- Task item: Exactly reproduce the data from its first line through the line with "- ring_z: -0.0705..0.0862", leaving out every line after it.

- Data below:
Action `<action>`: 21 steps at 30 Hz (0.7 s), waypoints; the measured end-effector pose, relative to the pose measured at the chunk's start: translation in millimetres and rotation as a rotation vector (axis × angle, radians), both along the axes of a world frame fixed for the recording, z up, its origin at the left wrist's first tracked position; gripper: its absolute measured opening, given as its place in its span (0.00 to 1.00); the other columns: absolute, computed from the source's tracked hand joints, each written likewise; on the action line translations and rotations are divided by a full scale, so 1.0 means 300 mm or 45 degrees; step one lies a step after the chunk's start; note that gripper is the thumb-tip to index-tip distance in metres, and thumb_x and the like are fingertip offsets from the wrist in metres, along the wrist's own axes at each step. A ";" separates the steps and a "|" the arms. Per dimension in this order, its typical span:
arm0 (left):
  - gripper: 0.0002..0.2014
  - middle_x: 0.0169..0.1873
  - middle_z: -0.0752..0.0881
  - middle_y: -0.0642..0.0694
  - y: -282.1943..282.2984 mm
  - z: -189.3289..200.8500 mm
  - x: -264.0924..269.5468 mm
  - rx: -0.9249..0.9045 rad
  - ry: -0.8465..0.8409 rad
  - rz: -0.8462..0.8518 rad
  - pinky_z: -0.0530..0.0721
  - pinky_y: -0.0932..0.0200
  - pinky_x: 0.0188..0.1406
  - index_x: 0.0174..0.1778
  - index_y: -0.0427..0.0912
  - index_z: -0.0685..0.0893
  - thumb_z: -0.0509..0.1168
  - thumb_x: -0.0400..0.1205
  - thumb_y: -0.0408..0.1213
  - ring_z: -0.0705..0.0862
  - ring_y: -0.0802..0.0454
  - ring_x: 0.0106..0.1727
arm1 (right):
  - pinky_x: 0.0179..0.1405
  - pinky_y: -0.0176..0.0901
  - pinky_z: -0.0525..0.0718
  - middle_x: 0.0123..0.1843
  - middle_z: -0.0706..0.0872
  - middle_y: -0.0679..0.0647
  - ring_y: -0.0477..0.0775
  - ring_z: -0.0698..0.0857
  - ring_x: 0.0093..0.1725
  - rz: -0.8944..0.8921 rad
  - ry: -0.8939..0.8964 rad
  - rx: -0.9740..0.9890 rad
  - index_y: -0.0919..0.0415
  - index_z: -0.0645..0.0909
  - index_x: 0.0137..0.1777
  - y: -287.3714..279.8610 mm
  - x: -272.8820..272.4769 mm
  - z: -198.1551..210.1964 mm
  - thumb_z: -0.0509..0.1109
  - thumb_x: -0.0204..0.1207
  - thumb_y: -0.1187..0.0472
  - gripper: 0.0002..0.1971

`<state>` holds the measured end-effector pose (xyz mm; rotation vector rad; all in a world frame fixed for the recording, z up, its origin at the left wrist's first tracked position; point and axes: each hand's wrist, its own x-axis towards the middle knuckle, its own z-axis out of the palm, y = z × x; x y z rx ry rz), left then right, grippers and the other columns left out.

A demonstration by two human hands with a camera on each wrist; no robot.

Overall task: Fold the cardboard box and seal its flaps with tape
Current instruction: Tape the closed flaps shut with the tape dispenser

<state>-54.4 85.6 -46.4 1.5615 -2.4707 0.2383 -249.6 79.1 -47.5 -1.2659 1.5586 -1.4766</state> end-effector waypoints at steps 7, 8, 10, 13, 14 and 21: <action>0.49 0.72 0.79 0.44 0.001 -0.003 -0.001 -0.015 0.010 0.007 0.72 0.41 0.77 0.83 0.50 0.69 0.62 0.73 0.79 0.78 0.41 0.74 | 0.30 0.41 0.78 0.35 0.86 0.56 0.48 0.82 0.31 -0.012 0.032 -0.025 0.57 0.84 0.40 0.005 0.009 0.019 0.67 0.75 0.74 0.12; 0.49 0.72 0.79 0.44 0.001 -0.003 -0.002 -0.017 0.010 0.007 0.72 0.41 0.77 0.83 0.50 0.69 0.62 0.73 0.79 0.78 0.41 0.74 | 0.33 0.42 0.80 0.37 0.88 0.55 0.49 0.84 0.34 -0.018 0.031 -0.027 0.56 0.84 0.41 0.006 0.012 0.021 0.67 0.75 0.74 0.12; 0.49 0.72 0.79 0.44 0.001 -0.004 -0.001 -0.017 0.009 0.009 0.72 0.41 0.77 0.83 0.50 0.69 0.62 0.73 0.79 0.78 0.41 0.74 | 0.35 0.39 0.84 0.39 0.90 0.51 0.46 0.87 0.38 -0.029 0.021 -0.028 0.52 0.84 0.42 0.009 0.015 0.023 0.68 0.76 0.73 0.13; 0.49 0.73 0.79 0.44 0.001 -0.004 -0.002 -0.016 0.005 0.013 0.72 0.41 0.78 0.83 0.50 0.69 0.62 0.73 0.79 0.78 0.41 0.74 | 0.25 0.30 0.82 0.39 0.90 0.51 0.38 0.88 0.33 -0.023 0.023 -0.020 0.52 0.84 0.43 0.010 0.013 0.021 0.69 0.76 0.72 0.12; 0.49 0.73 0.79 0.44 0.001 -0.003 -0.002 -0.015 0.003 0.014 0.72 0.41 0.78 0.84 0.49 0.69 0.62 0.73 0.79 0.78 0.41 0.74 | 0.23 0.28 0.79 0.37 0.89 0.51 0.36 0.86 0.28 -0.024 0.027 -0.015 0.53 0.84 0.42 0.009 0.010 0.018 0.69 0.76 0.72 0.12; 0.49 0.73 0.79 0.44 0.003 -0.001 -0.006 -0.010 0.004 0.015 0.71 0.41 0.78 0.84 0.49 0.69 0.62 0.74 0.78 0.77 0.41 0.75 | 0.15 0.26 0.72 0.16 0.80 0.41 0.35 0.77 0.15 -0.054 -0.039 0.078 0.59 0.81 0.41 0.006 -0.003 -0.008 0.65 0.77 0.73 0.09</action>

- Response area:
Action `<action>`: 21 steps at 30 Hz (0.7 s), waypoints; the measured end-effector pose, relative to the pose measured at the chunk's start: translation in millimetres and rotation as a rotation vector (axis × angle, radians), both along the axes of a world frame fixed for the recording, z up, its origin at the left wrist's first tracked position; gripper: its absolute measured opening, given as its place in its span (0.00 to 1.00); the other columns: absolute, computed from the source's tracked hand joints, each written likewise; on the action line translations and rotations are divided by a full scale, so 1.0 means 300 mm or 45 degrees; step one lies a step after the chunk's start; note that gripper is the thumb-tip to index-tip distance in metres, and thumb_x and the like are fingertip offsets from the wrist in metres, along the wrist's own axes at each step. A ";" separates the steps and a "|" the arms. Per dimension in this order, its typical span:
arm0 (left):
  - gripper: 0.0002..0.2014
  - middle_x: 0.0169..0.1873
  - middle_z: -0.0752..0.0881
  - middle_y: -0.0642..0.0694
  - y: -282.1943..282.2984 mm
  - z: -189.3289..200.8500 mm
  - x: -264.0924..269.5468 mm
  - rx: -0.9249..0.9045 rad
  - ry: -0.8465..0.8409 rad
  - rz: -0.8462..0.8518 rad
  - pinky_z: -0.0530..0.0721
  - pinky_y: -0.0932..0.0200
  - pinky_x: 0.0188..0.1406
  - index_x: 0.0174..0.1778
  - index_y: -0.0427..0.0912
  - index_z: -0.0685..0.0893
  - thumb_z: -0.0509..0.1168
  - thumb_x: -0.0400..0.1205
  - thumb_y: -0.0408..0.1213
  - ring_z: -0.0705..0.0862

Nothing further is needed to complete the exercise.